WNET Digital Resources
Instructor: Sandy Goldberg
This session will explore media-rich resources that provide students with the skills, content knowledge, and motivation to meet Common Core literacy sandards across a range of subjects. This session will draw on the thousands of free resources offered in VITAL NY (, now available on the new PBS LearningMedia platform. The resources include video, interactive presentations, games, primary source documents, and more. We'll also provide strategies and tools for using digital media to support the Common Core.
About the Instructor:
Sandy Goldberg is the Director of VITAL (Video in Teaching and Learning), a comprehensive K-12 digital education service on the PBS LearningMedia platform. In that capacity, she oversees all production, professional development, and outreach for the project and helps to create a vision for the project's future growth and development. Ms. Goldberg has worked in the education field for over 25 years and is an experienced classroom teacher, technology staff developer, and educational software producer. Prior to joining WNET, Ms. Goldberg directed the American Gateways Settlement House Initiative, funded through a five-year Technology Innovation Challenge grant from the U.S. Department of Education. She received an M.A. in Curriculum and Teaching from Columbia University Teachers College, and a B.A. in Near Eastern and Judaic Studies from Brandeis University.
Limit: 60
This session is presented by WNET.

Connecting Content and Common Core Literacy Standards Using Museum Resources
Instructors: Rebecca Taylor, Melanie Cohen, & Dora Kravitz
This session focuses on a model for Museum learning that uses informational texts based on exhibition content and writing tasks to support Common Core literacy standards in nonfiction reading and writing.  Participants will receive examples of AMNH resources that support both Common Core reading and writing standards and science standards and provide support for teachers to incorporate nonfiction essays based on exhibition content with explanatory writing tasks and Common Core aligned rubrics.
About the Instructors:
Melanie Cohen has worked as the Senior Manager of Museum Learning Experiences and Educational Outreach for the Gottesman Center for Science Teaching and Learning since 2010.  She helps teachers plan effective museum learning experiences for their students through professional development and one-on-one outreach.  Her work also includes collaborating on the development of Educator Guides and associated materials that make connections between museum content and the common core.

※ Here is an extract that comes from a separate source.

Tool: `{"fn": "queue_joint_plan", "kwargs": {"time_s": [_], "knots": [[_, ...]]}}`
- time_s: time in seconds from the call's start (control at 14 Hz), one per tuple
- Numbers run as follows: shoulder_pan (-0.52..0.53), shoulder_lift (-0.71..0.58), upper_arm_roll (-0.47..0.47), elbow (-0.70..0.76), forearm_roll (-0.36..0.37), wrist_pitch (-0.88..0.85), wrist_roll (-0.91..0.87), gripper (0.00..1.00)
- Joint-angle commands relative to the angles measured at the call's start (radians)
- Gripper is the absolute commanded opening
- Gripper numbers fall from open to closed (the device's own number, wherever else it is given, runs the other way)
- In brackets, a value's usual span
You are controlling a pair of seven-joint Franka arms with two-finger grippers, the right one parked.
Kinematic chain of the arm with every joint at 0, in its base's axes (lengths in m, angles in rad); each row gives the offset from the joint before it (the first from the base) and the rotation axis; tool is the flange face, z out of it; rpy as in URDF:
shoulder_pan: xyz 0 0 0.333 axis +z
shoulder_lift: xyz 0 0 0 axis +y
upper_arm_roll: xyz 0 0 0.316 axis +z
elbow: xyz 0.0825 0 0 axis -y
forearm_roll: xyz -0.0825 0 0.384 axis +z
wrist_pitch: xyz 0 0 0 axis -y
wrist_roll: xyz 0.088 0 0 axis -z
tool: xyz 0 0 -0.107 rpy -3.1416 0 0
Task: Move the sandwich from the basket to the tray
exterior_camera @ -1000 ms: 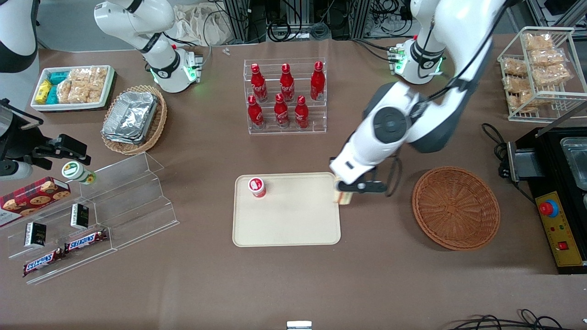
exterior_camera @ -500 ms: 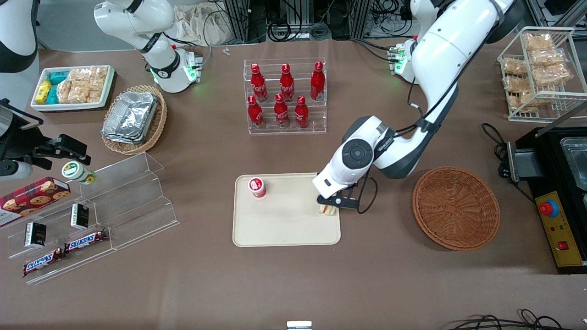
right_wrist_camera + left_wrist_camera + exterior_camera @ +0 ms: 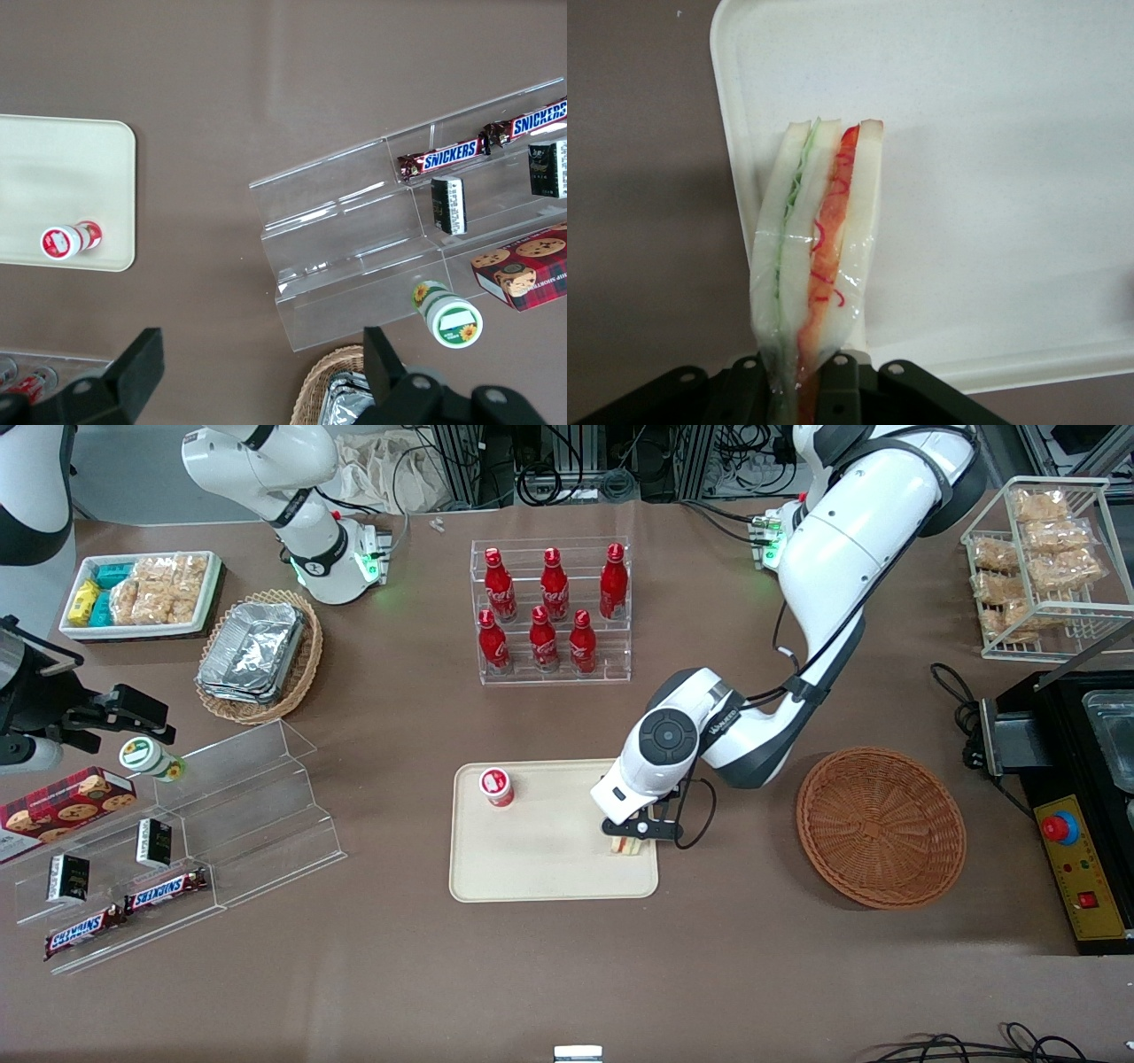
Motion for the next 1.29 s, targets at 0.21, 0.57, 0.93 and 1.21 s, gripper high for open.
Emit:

Dora Kravitz has been working for AMNH since 2012.  Her work includes supporting the design and facilitation of science teacher professional development workshops, institutes and graduate courses.  Prior to joining the Museum, she taught middle school science and math in New York City.  She is currently coordinating a project integrating Common Core literacy standards with the teaching of science practices and content
Rebecca Taylor has worked at AMNH since 2007, currently as Coordinator of Museum Learning Experiences and Educational Outreach.  She serves as lead educator on Educator Guides for permanent and temporary exhibits, administers a literacy-focused student writing context, and coordinates proessional development sessions for teachers that make connections between Museum science and social studies content and science, social studies and common core standards.
Limit: 100
This session is presented by the American Museum of Natural History.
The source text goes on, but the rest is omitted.